We identified 23,360 plasmid clusters (PLCs) from metagenome-assembled genomes, with only 6.4% showing high similarity to known plasmids in the plasmid database (PLSDB, https://ccb-microbe.cs.uni-saarland.de/plsdb2025/) [8] (Fig. S1B), highlighting a vast unexplored plasmid diversity (Fig. S1C and D). Analysis revealed extreme polarization in plasmid prevalence: 97.4% of PLCs were rare (<5% prevalence), while a small subset of 17 PLCs were detected in >30% of individuals (Fig. S1F). We term these high-prevalence, previously undetected elements “stealth plasmids”, as they have remained undetected due to technical limitations in conventional metagenomic analyses (Fig. S1F). These high-prevalence PLCs demonstrated significantly longer persistence in the longitudinal cohort compared to low-prevalence PLCs (mean 45.13 vs. 22.50 months; Wilcoxon-test, P < 0.05) (Fig. S1E), suggesting enhanced colonization fitness. Among ARG-carrying plasmids (0.8% of all PLCs), we observed plasticity in gene carriage. Individual PLCs exhibited context-dependent cargo flexibility, carrying different ARGs across hosts or ecological contexts (Fig. S2).

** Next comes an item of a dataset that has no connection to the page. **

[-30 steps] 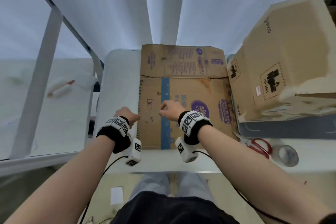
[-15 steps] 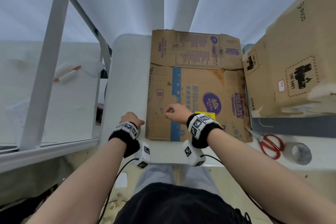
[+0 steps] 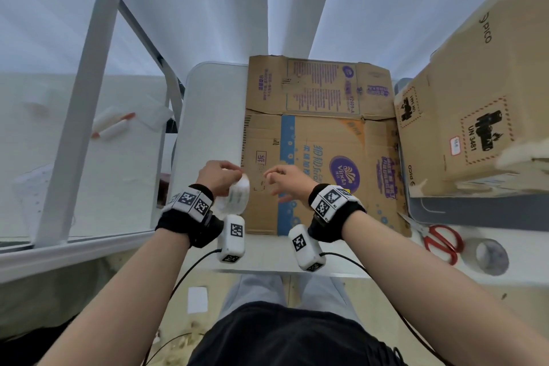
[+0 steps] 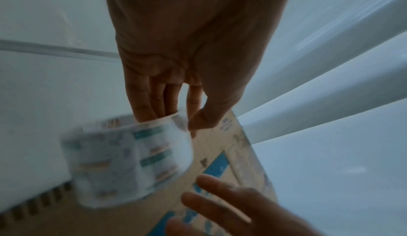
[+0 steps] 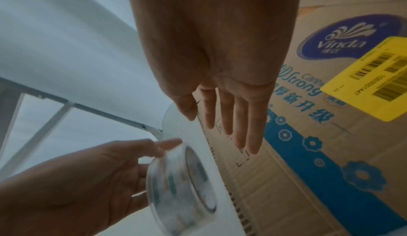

Among 17 “stealth plasmids” identified in this study, pGut1 (Accession ID: NMDCN000A675) was conspicuous for its dominance, being detected in 96.5% of samples. Its prevalence significantly exceeded that of the previously characterized pBI143 plasmid [5] (ranked 11th in our study), establishing pGut1 as a dominant yet previously overlooked member of the “stealth plasmid” group. To comprehensively evaluate the geographical and population distribution of pGut1*,* we analyzed 148 healthy individuals from the US Human Microbiome Project (HMP) [9], detecting pGut1 in 79 samples (53.4%). This finding confirms its widespread occurrence across geographically distinct populations. The difference in detection rates between our Chinese cohort (96.5%) and the HMP cohort (53.4%) may likely reflect geographical variations, dietary influences, or methodological differences in sample processing and sequencing protocols.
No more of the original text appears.